Date & Location: September 28, 2020, at 4p; Virtual visit
Subject: Improving CRISPR/Cas genome editing for precision breeding and disease management
Host: Ning Jiang
About the Speaker
University: Penn State
Research Interests: The bacterial cluster regularly interspaced short palindromic repeats (CRISPR)/CRISPR-associated protein 9 nuclease (Cas9) system has recently emerged as the most popular genome editing tool due to its simplicity, versatility and broad applicability. To facilitate functional and mechanistic studies of the rice-Magnaporthe oryzae interaction, we have developed and improved bioinformatics and molecular tools for CRISPR/Cas9-enabled plant and fungal genome editing. Particularly, the polycistronic tRNA-gRNA (PTG) strategy was developed for efficient expression of guide RNAs and multiplex genome editing based on the endogenous tRNA processing system. The PTG strategy has been effectively used for simultaneous editing of multiple genomic sites, deletion of chromosomal fragments, cis-element and promoter editing, multiplex base editing and other sophisticated CRISPR/Cas applications in various plant, animal or microbial systems.
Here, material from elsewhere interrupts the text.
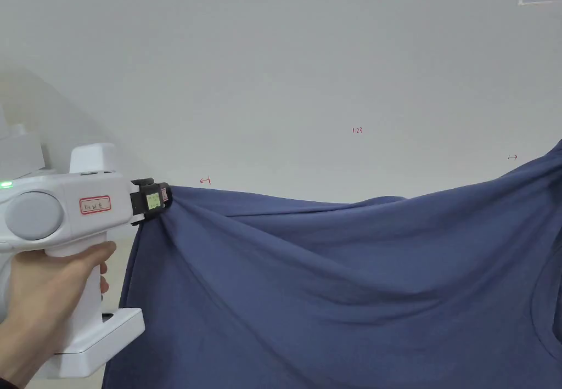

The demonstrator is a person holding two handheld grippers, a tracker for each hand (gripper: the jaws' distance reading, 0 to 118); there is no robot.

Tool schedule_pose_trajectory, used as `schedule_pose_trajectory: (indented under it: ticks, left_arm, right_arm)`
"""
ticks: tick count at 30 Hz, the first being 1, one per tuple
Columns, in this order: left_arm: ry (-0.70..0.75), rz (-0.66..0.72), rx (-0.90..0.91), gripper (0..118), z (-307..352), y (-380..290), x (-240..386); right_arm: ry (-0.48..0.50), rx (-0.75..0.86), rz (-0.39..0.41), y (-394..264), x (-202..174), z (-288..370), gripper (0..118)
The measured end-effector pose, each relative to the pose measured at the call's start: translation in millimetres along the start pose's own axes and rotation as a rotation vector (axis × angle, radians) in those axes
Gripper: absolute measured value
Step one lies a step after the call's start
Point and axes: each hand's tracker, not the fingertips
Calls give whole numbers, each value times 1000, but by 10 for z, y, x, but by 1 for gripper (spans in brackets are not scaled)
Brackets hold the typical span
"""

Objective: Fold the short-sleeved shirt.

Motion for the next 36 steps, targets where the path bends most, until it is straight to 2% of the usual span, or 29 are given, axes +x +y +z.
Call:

The improved CRISPR/Cas toolkits enable functional discovery of coding and non-coding DNA sequences and facilitate genetic improvement of commercial crop cultivars for agronomically important traits such as yield, nutritional quality and disease resistance. In addition, Cas nucleases have been harnessed for highly specific and ultra-sensitive detection of important plant pathogens such as Candidatus Liberibacter asiatics, the causal agent of citrus greening disease. As a result, the CRISPR/Cas technology is opening up a broad range of promising opportunities in basic plant biology, crop breeding, and disease management.